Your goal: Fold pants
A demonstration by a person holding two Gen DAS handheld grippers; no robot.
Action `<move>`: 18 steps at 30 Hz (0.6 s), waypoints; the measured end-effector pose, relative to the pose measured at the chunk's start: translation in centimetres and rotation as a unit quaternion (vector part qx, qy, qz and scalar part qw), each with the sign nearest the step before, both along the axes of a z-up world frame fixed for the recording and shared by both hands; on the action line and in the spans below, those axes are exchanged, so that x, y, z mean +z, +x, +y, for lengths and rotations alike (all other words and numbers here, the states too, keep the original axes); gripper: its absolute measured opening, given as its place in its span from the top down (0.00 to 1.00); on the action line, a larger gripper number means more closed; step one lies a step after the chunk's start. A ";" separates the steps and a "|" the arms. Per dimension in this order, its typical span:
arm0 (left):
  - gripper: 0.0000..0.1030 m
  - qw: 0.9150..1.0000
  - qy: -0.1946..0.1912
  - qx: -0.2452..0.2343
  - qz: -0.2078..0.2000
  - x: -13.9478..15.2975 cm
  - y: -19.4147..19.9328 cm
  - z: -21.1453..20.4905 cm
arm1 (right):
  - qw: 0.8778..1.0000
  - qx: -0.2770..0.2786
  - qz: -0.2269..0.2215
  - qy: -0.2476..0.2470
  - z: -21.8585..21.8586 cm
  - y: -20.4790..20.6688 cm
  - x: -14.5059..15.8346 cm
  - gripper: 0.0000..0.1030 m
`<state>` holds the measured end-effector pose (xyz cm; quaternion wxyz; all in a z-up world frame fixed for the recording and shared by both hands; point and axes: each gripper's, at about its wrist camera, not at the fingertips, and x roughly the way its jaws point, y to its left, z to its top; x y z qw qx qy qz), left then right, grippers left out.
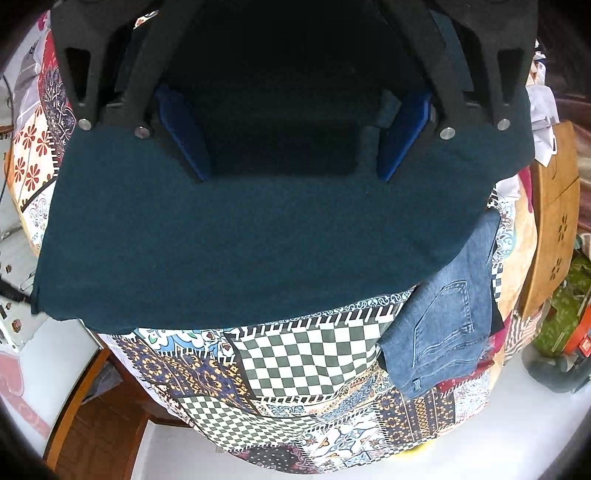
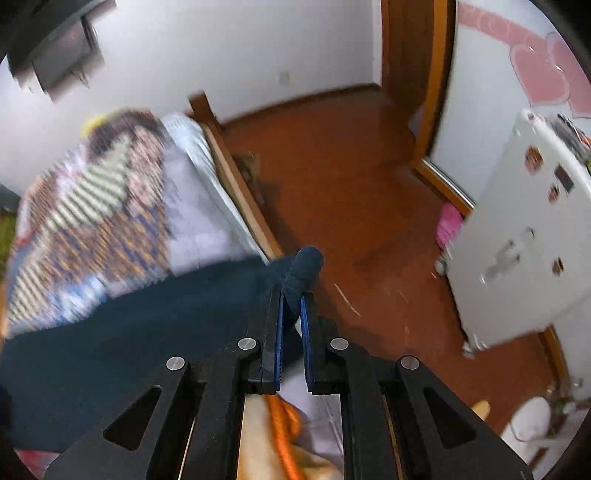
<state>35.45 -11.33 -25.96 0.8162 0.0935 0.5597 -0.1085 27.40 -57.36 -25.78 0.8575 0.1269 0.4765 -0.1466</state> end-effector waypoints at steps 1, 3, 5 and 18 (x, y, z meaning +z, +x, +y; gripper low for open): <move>0.08 1.000 0.000 0.000 0.000 0.0 0.0 0.0 | 1.000 0.000 0.010 -0.003 0.1 -0.3 -0.8 0.92; 0.07 1.000 -0.003 0.001 0.000 0.0 0.0 0.1 | 1.000 -0.004 0.026 -0.005 0.0 -0.7 -1.7 0.91; 0.08 1.000 -0.005 0.001 -0.002 0.0 0.0 0.1 | 0.999 -0.014 0.038 -0.010 -0.2 -1.0 -1.8 0.87; 0.08 0.989 -0.042 0.103 -0.102 8.0 -1.8 9.9 | 0.991 0.089 -0.093 -0.048 9.1 -1.3 10.5 0.65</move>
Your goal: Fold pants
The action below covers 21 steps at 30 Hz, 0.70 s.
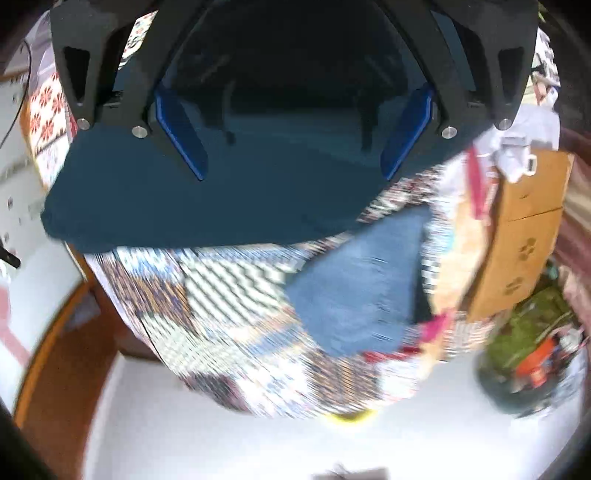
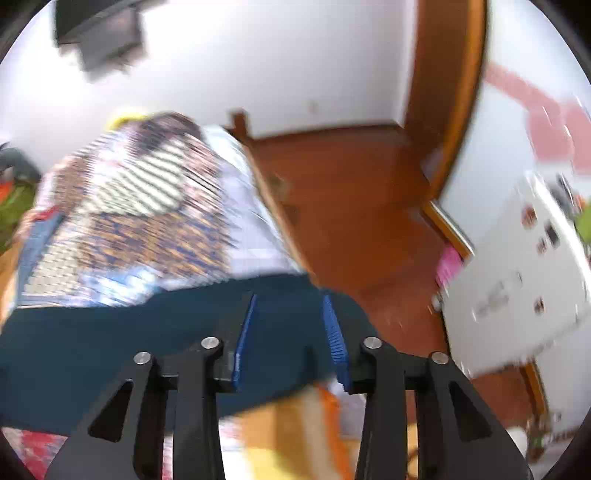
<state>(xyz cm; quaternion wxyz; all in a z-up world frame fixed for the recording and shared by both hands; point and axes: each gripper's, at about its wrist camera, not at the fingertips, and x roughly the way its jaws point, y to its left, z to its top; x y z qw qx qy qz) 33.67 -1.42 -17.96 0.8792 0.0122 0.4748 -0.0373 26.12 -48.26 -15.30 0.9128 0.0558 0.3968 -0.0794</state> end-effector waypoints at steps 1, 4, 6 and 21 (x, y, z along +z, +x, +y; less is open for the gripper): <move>0.08 1.000 0.000 0.011 -0.008 0.7 -0.2 1.2 | 1.000 0.017 -0.016 0.000 1.5 0.1 1.2 0.64; 0.08 0.998 0.005 0.051 -0.033 2.7 -1.2 5.7 | 0.996 0.070 -0.056 0.010 6.1 0.4 3.9 0.61; 0.07 0.996 0.007 0.077 -0.042 3.4 -1.9 9.0 | 0.991 0.108 -0.075 0.020 9.5 0.6 5.1 0.58; 0.07 0.981 -0.035 0.188 0.043 -5.1 -5.1 25.6 | 0.934 0.356 -0.017 0.018 34.9 6.2 0.9 0.55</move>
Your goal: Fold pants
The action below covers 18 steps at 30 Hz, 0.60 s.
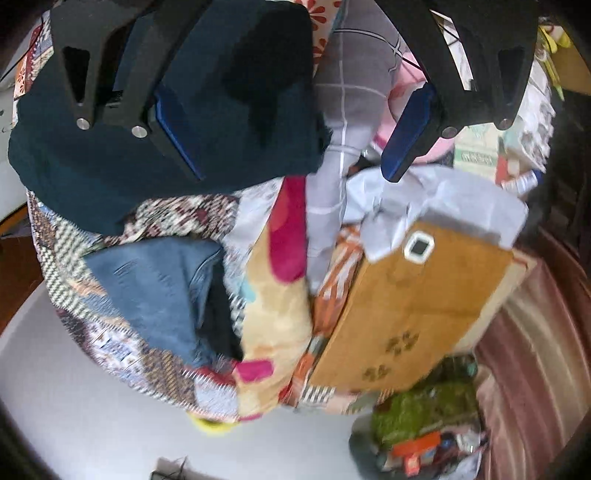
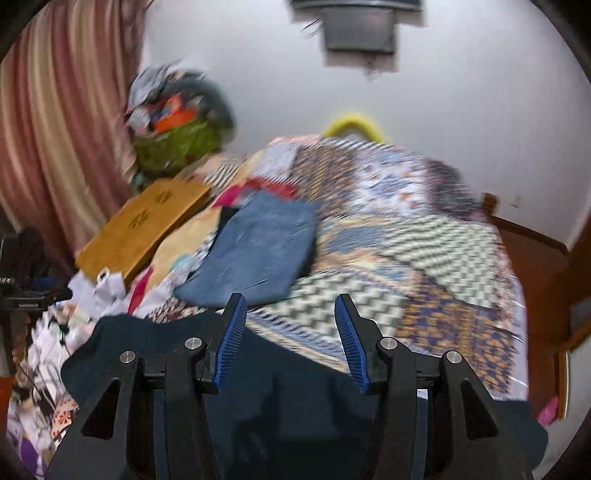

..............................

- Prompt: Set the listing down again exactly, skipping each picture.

- Response area:
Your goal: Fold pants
A demonstration by a person holding two Gen DAS handheld grippers; no robot.
Action `<move>`: 18 steps at 30 Hz (0.6 s), waypoints; the measured end-effector pose, relative to the pose measured at the chunk's start: translation in centimetres and rotation as a unit quaternion (vector part qx, qy, qz and scalar part qw), each with the sign nearest the step before, both along the axes of a z-up world frame fixed for the recording and shared by both hands; on the action line and in the spans below, those axes are exchanged, so that x, y, z mean +z, +x, +y, for lengths and rotations alike (all other words and numbers here, the states too, keep the original axes); gripper: its absolute measured opening, given as its place in its span from the top down (0.00 to 1.00); on the action line, a larger gripper number means more closed; step one lies a step after the chunk's start. A ";" separates the steps and a "|" the arms. Per dimension in this order, its typical span:
arm0 (left):
  - gripper: 0.0000..0.1030 m
  - qw: 0.9150..1.0000
  - qy: -0.1946..0.1912
  - qx: -0.2452..0.2343
  - qz: -0.2078..0.2000
  - x: -13.9478..15.2975 cm
  - y: -19.4147..19.9328 cm
  - z: -21.1453..20.4905 cm
arm1 (right):
  - qw: 0.8778..1.0000
  - qx: -0.2770..0.2786
  - qz: -0.2269..0.2215
  - qy: -0.2476..0.2470
  - z: -21.8585..21.8586 cm
  - y: -20.4790..20.6688 cm
  - x: -14.5059..15.8346 cm
  - gripper: 0.0000..0.1030 m
`<state>` holds the measured end-effector pose (xyz cm; quaternion wxyz; all in a z-up world frame fixed for the recording and shared by both hands; point and axes: each gripper's, at about its wrist camera, not at the fingertips, and x roughly the way its jaws point, y to its left, z to its top; x y z qw qx qy qz), left then right, grippers left out.
<state>35.45 -11.33 -25.96 0.8162 0.0935 0.5597 -0.1085 27.40 -57.36 -25.78 0.8575 0.1269 0.4765 -0.1466</state> end-effector waypoints at steps 1, 3, 5 and 18 (x, y, z meaning +z, +x, +y; gripper low for open): <move>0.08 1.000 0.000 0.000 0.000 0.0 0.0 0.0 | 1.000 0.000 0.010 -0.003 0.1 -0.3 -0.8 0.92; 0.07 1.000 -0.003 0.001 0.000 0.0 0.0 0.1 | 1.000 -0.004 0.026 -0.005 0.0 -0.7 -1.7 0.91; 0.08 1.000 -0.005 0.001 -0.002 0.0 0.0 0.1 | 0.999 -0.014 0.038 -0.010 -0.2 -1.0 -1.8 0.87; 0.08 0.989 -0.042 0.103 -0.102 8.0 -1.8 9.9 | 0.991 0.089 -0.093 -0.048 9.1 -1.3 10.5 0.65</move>
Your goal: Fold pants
The action below covers 21 steps at 30 Hz, 0.70 s.
<state>(xyz cm; quaternion wxyz; all in a z-up world frame fixed for the recording and shared by both hands; point and axes: each gripper's, at about its wrist camera, not at the fingertips, and x roughly the way its jaws point, y to its left, z to its top; x y z qw qx qy qz) 33.67 -1.42 -17.96 0.8792 0.0122 0.4748 -0.0373 26.12 -48.26 -15.30 0.9128 0.0558 0.3968 -0.0794</state> end-effector waypoints at steps 1, 4, 6 and 21 (x, y, z along +z, +x, +y; less is open for the gripper): <move>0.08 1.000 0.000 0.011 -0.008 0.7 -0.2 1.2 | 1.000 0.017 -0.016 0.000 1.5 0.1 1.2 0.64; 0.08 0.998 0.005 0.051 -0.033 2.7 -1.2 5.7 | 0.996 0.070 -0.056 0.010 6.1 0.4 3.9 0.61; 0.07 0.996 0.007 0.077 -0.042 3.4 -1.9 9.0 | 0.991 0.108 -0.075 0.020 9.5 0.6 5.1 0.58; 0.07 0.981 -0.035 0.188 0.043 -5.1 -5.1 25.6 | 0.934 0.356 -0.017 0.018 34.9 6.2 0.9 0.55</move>
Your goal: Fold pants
The action below covers 18 steps at 30 Hz, 0.60 s.

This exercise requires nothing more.